Staurosporin alone had no effect on IPSCs in control slices (1 ± 11%; n = 3), whereas it caused an inhibition of
36 ± 8% (n = 5; unpaired t = 2.62; p < 0.05) in withdrawn slices. The inhibition in
withdrawn slices is comparable to that found in dopamine cells of the
ventral tegmental area (VTA) (45%) in withdrawn slices (Bonci and
Williams, 1997). This observation suggests that there was a small tonic
kinase-dependent effect on transmitter release during withdrawal.
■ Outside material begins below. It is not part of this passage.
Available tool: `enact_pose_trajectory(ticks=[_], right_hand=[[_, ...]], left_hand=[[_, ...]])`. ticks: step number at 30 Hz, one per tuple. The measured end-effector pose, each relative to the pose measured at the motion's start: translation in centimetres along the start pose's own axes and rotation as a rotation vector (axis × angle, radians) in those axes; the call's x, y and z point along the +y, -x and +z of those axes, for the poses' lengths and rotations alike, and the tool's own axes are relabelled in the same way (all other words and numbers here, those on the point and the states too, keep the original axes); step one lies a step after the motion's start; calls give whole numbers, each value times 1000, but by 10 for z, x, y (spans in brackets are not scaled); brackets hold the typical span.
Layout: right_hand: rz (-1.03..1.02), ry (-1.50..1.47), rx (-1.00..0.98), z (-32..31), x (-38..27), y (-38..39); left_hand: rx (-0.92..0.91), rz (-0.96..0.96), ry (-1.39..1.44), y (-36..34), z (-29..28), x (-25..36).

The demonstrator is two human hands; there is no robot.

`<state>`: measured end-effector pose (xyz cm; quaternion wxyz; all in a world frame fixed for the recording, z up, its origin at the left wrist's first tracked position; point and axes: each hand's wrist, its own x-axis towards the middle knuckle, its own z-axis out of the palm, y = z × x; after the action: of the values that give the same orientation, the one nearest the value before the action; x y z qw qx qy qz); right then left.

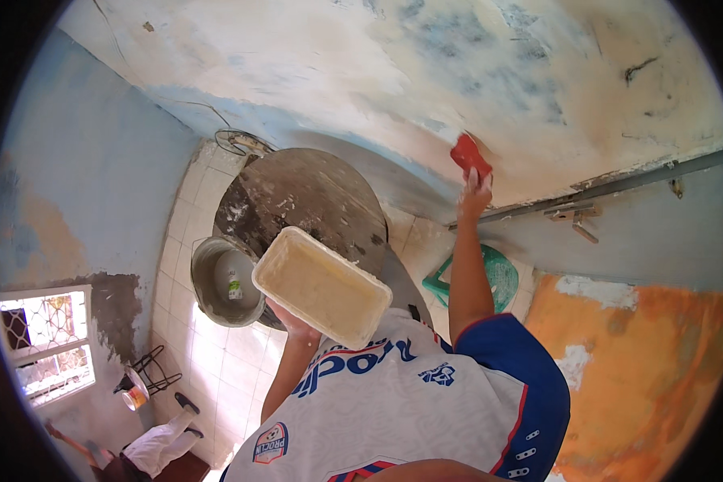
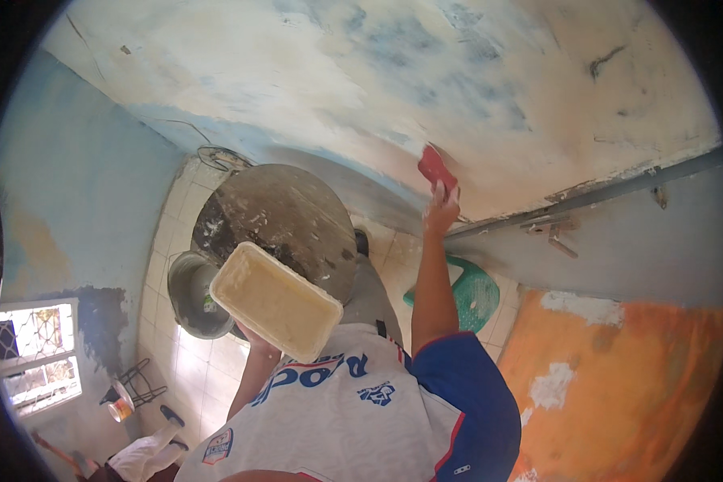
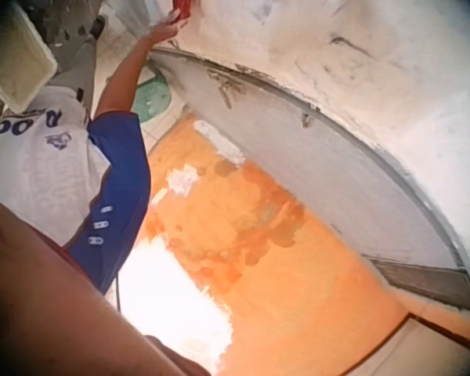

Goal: The person applies a putty-like substance to a wall using a red scraper. They pick up the substance from a plastic container and spread it onto the damaged or uneven sections of the wall.

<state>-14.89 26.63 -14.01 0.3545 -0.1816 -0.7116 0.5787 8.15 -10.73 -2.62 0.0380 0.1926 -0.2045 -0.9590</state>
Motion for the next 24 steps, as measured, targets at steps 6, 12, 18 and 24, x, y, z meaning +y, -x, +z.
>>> enact_pose_trajectory(ticks=[6, 12, 18, 24], right_hand=[[-139, 311, -288, 40, -1, -1], [5, 42, -43, 30, 0, -12], [69, -14, -64, -21, -12, 6], [33, -54, -156, 59, 19, -15]], left_hand=[[-37, -48, -16, -5, 5, 7], [-38, -4, -38, -5, 4, -2], [20, -15, -26, -1, 15, 0], [-84, -56, -44, -1, 26, 3]])
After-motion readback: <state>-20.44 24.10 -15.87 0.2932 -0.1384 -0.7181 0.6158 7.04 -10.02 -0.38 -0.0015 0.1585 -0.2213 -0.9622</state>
cAMP, phosphodiesterase, and adenosine
If the increase in IPSC amplitude caused by forskolin was
dependent on an upregulation of protein kinase A (PKA), then
application of cAMP analogs should be more effective in withdrawn
slices than in controls. The cAMP analog Sp-cAMP-S, which
activates PKA directly produced inconsistent increases in the amplitude
of the IPSC in both control (13 ± 11%; n = 4)
and withdrawn slices (25 ± 10%; n = 4;
p > 0.05) that were not significantly different. This
result suggests that an increase in cAMP production rather than
augmented kinase activity may be the primary mechanism for the
increased transmitter release in withdrawn slices. This suggestion was
further examined with the use of a phosphodiesterase inhibitor to
reduce the metabolism of cAMP.
The phosphodiesterase inhibitor RO201724 (200 µM) had
little effect on the IPSC amplitude in control slices (3 ± 6%;
n = 5) but significantly increased the IPSC in
withdrawn slices (31 ± 6%; n = 9), suggesting
that adenylyl cyclase activity was elevated in withdrawn slices. The
action of RO201724 could result from two mechanisms: an increased
activation of PKA through increasing cAMP levels or a decrease in
adenosine tone by inhibition of cAMP metabolism to adenosine. The
results suggest the latter, because the increase in IPSC amplitude
caused by RO201724 was the same as that observed by blocking A1
adenosine receptors with DPCPX (Fig. 6).
In addition, the augmentation of the IPSC by DPCPX was occluded after
treatment of withdrawn slices with RO201724 (DPCPX alone, 39 ± 12%; n = 9; DPCPX after RO201724, 4 ± 5%;
n = 3) (Fig. 6). All effects appear to be presynaptic,
because the current induced by iontophoretically applied GABA was not
affected by DPCPX (control, 5 ± 13%; n = 4;
withdrawn, 2 ± 11%; n = 6).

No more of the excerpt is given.